"10% RRR is asking for too much given current interest rates. If I was to use a more accurate RRR I would use approximately 5-6% IMHO."
Your reply underscores a good point - each person's risk adjusted rate of return varies for different reasons - for example:
a) level of knowledge of the stock (it affects risk); b) the investor's appetite for risk; and c) alternatives open to the investor.
In my case, I have a $200K mortgage at about 7%, so in a no-tax environment, that could be the basis of my RRR, and then I would uplift it a tad to cater for the mortgage-paying option having zero risk, whereas even with my comfort with TGA, I am not 100% sure. Let us say that results in 8%. However, I suspect that if I trawled the market, I might find a better-than-pay-mortgage option, and so I settled on 10%. Other investors will have different RRR's for TGA. This is why I avoid busing the term "intrinsic value" - "subjective" or "personal" would be a more apt adjective.

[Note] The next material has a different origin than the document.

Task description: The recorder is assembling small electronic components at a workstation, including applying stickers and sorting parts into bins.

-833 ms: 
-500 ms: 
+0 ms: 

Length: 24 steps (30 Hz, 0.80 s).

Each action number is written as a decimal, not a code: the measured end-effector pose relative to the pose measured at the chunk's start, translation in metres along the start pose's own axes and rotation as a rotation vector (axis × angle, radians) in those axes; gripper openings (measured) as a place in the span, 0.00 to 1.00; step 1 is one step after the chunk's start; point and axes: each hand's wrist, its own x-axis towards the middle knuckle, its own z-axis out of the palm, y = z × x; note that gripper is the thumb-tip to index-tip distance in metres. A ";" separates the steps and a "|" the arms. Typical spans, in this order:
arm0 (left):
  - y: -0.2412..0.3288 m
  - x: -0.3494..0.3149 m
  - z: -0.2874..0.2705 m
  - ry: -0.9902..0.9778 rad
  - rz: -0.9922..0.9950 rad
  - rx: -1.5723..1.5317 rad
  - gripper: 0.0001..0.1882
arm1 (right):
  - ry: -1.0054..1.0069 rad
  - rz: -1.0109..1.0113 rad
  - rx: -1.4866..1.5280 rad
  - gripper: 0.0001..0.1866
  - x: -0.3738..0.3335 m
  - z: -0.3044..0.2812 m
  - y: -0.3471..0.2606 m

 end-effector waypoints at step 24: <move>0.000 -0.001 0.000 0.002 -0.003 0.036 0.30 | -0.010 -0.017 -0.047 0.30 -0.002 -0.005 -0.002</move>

Investors with less knowledge of TGA's business should have a higher RRR than those who know it well, and hence one should not be surprised to see RRRs greater than 10%. When it comes to buying price, then many investors add a MOS (margin of safety). Even for holders, there, is not one single SP above which they will sell, and below which they will buy. Neither is it an all-or-nothing situation - for instance - at $X I might sell some to pay off a personal debt - at $Y I might sell some to reduce my mortgage or to use up tax losses - at $Z I might sell some for estate planning reasons - all considerations that are personal to me.
In a rational world the sum of such personal thinking should set the SP, but the stock-market world is not rational - Mr Market is paranoid, so the actual SP bounces around on either side of what I'll call a fair-value SP. understanding this is the realm of the TA guys - not my strength.